An important part of the benefit sharing is, as cited above, the irrevocable, royalty-free, non-exclusive, world-wide access rights granted to each member of the Buyers Group to use the Results for their own purposes. On the other hand, the procurer is the owner of the developed solution, and can widely exploit the developed solution economically. This, again is the key part of a PCP.

[1] H2020 Programme Guidance PCP procurement documents Version 2.1 07 January 2020, p.18.
[2] COM(2007) 799 final, Pre-commercial Procurement: Driving innovation to ensure sustainable high quality public services in Europe, p.7.

00-IPR-4
What does “confirming offers” mean? Does it mean making an offer when launching the PPI? Does it mean making an offer on our own initiative? Should we assume that making such offer would imply complying with the obligation to commercially exploit the results?

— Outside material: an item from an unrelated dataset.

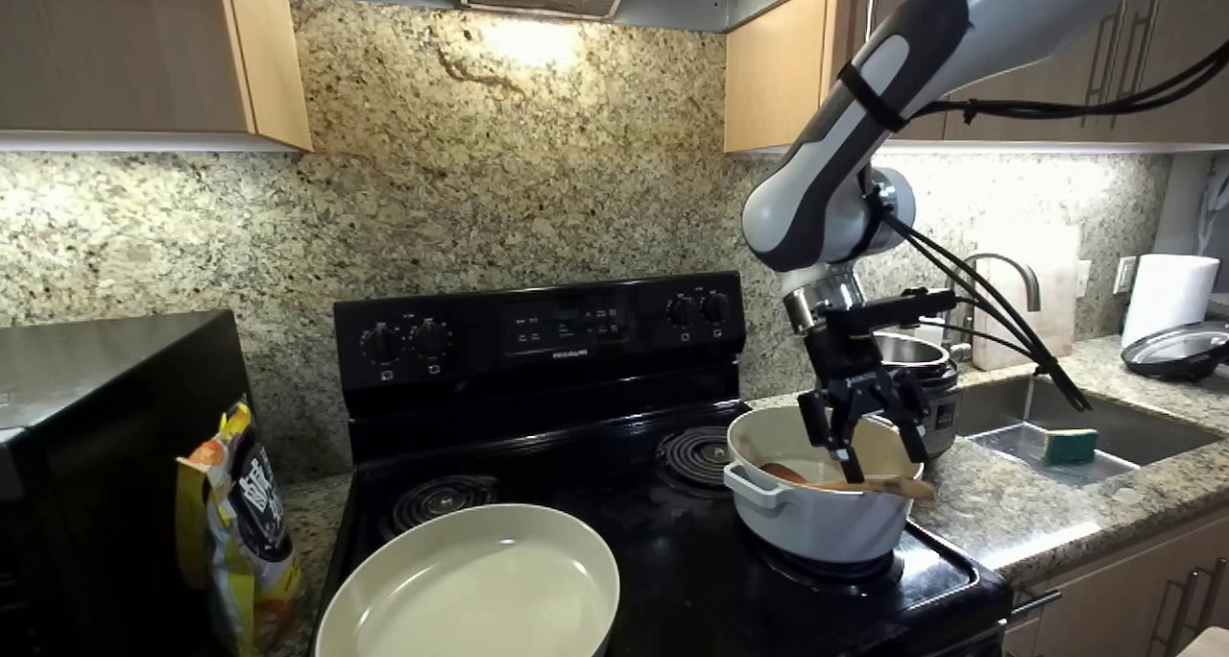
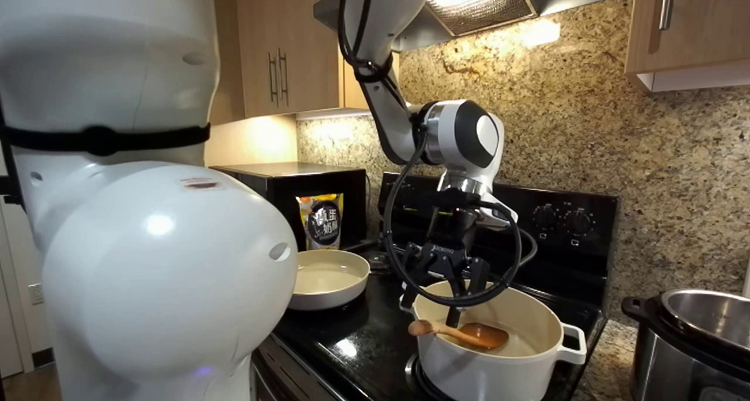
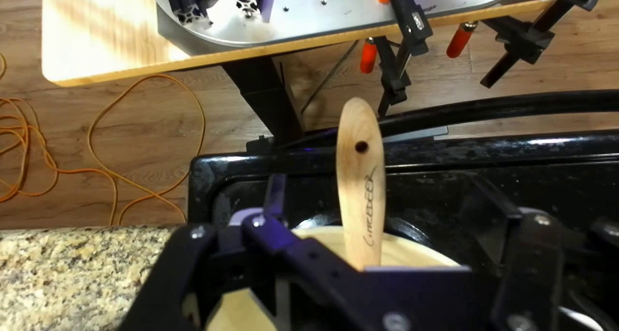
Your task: Pick up the cooking stick and stir in the pot
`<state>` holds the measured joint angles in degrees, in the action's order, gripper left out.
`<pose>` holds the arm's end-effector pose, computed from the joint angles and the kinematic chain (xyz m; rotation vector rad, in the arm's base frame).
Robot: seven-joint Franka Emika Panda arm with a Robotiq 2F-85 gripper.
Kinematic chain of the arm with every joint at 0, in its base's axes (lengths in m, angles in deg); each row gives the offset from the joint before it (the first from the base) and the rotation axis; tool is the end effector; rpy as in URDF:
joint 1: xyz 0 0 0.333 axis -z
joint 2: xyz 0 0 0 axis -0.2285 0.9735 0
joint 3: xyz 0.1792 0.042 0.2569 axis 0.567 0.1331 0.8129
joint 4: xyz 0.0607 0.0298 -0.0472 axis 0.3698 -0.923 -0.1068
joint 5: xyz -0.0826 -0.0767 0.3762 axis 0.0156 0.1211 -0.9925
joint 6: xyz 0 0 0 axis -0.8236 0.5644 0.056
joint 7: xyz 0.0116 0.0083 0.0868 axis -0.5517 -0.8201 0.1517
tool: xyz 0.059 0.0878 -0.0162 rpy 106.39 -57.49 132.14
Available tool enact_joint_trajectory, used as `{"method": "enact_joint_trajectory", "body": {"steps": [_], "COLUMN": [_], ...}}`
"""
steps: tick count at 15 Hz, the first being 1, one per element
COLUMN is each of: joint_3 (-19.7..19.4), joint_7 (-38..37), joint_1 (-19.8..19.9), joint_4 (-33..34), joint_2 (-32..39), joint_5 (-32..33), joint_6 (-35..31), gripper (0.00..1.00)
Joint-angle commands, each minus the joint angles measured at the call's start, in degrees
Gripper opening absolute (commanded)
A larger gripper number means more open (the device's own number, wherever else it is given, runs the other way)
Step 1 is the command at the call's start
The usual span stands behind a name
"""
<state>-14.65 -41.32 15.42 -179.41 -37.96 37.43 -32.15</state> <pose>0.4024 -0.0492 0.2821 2.9609 -0.2800 -0.8337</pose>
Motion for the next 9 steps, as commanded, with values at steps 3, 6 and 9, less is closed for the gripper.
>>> {"method": "enact_joint_trajectory", "body": {"steps": [3, 6, 9], "joint_3": [0.5, 0.9, 2.0], "joint_7": [0.5, 0.8, 0.4], "joint_1": [0.4, 0.3, 0.1], "joint_4": [-9.3, -13.2, -14.6], "joint_2": [-15.7, -23.7, -28.4], "joint_5": [-2.1, -2.3, -1.2], "joint_6": [-5.4, -6.7, -5.2], "gripper": [1.0, 1.0, 1.0]}}
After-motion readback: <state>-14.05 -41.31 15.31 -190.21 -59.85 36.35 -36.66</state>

“Confirming offers to all members of the Buyers Group to deliver an operational system” indees refers to making an offer on your own initiative, and is part of the obligation to commercially exploit the results. This is independent from a following PPI, which is a possibility, but not guaranteed.

00-IPR-3
Regarding Section 2.7 of TD1, could you please clarify that “for their own use” and “for their own purposes” have the same meaning?

Yes, those wordings have the same meaning.